I felt pretty lousy when I heard El-Arian say this. I had been in a senior leadership position at a competitor of PIMCO’s. I had gone with colleagues to the US Federal Reserve to warn the Fed about the bad things that were likely to happen. In fact, I think my colleagues and I had a better estimate of the likelihood of a disruptive outcome, a better model. And yet I didn’t push for a plan. The firm did okay, but we could have done better for our clients.
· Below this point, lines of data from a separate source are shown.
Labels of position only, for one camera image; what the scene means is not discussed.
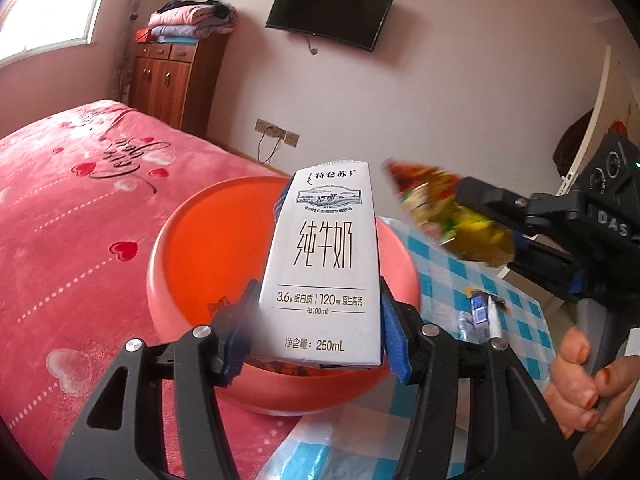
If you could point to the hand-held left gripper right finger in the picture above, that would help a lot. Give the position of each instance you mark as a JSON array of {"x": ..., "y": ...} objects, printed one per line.
[{"x": 400, "y": 345}]

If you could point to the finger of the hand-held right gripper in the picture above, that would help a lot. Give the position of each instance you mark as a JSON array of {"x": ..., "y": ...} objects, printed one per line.
[
  {"x": 495, "y": 205},
  {"x": 545, "y": 265}
]

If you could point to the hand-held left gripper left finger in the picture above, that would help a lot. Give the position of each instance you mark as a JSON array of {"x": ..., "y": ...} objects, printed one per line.
[{"x": 237, "y": 340}]

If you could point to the yellow snack wrapper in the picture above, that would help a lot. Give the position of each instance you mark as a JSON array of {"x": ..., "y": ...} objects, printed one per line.
[{"x": 450, "y": 215}]

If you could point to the orange plastic basin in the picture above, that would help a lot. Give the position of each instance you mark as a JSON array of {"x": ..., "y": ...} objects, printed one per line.
[{"x": 215, "y": 245}]

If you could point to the white milk carton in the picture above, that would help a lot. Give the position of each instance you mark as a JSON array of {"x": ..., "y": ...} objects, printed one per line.
[{"x": 320, "y": 260}]

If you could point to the person's right hand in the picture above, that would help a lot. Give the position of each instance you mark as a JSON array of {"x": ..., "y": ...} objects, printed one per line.
[{"x": 570, "y": 385}]

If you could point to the blue checkered tablecloth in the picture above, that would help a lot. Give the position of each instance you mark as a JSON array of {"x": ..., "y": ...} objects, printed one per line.
[{"x": 440, "y": 285}]

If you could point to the dark red cloth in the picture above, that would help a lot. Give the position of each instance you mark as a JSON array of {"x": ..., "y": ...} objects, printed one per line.
[{"x": 575, "y": 145}]

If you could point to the pink printed blanket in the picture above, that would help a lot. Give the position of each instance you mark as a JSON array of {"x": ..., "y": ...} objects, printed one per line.
[{"x": 75, "y": 240}]

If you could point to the wooden cabinet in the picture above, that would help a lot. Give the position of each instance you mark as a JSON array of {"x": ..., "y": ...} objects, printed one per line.
[{"x": 165, "y": 80}]

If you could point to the pile of folded clothes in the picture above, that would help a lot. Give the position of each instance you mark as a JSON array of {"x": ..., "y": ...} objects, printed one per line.
[{"x": 190, "y": 20}]

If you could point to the mesh curtain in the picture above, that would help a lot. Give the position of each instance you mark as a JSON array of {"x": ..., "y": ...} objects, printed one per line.
[{"x": 132, "y": 5}]

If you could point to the bright window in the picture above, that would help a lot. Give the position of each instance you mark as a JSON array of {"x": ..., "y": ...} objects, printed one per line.
[{"x": 45, "y": 5}]

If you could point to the wall socket strip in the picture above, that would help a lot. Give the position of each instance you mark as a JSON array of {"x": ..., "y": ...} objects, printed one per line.
[{"x": 277, "y": 132}]

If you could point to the wall television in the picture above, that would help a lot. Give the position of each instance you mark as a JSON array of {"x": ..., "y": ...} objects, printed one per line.
[{"x": 330, "y": 10}]
Some earnest people are trying to create better models to precisely predict how climate change will affect the economy and markets so that they can convince the markets to convince the public to convince politicians to steer us away from danger, much like how people in the past few months have waited for markets to tell us whether random tariffs that undermine international relations are going to raise or lower next year’s corporate earnings. I think this focus on models and market signals is mostly a waste of time and often counterproductive. Instead, we can think in scenarios and assess which outcomes we most want to avoid then figure out what work we can do to achieve that goal. What we must not do is trust the optimists.
Por qué escribo
Empecé a escribir ensayos sobre los solsticios y equinoccios hace más de cinco años. No intenté publicar en revistas de economía, ni en la prensa financiera, ni en medios especializados en climatología. Tenía la firme convicción de que cualquiera podía entender los fundamentos de la ciencia del clima y que el camino a seguir era que todo el mundo empezara a planificar, sin esperar a que el sector financiero mostrara el camino. El alcance de la incertidumbre política y profesional en el mundo se ha ampliado desde mis primeros ensayos, mientras que el abanico de posibles resultados climáticos ha cambiado a peor. Estamos en 1,5°C, es probable que estemos en 2,0°C en una década más o menos. Las emisiones en 2024 fueron más altas que nunca. Y los inversores están distraídos por una granizada de información que sus modelos apenas pueden procesar.
Antes de subir al escenario en la reciente conferencia sobre el clima con la etiqueta del precio del clima de 200.000 millones de dólares, estuve charlando con un hombre que iba a participar en el panel posterior a mis observaciones. Había trabajado para empresas y gobiernos de todo el mundo como ingeniero petrolero y gestor de grandes proyectos de infraestructuras como ferrocarriles y parques eólicos. Ahora supervisa la construcción de submarinos nucleares para un país de la OCDE. Sabe mucho de riesgos y planificación de escenarios. Me preguntó qué iba a decir a este grupo de inversores. Le conté lo esencial y le enseñé algunos mapas Probable Futures en mi teléfono. Se quedó impresionado, me dio las gracias a mí y a mis colaboradores, y luego esbozó una sonrisa irónica, ladeó la cabeza hacia el público y dijo: "¿De verdad crees que esta gente va a escuchar? Lo único que le importa a este grupo es sacar el máximo partido de todo". Le contesté que estaba completamente seguro de que merecía la pena intentarlo. Y que su decisión de invitarnos a los dos era quizá una señal de que los optimistas estaban recapacitando.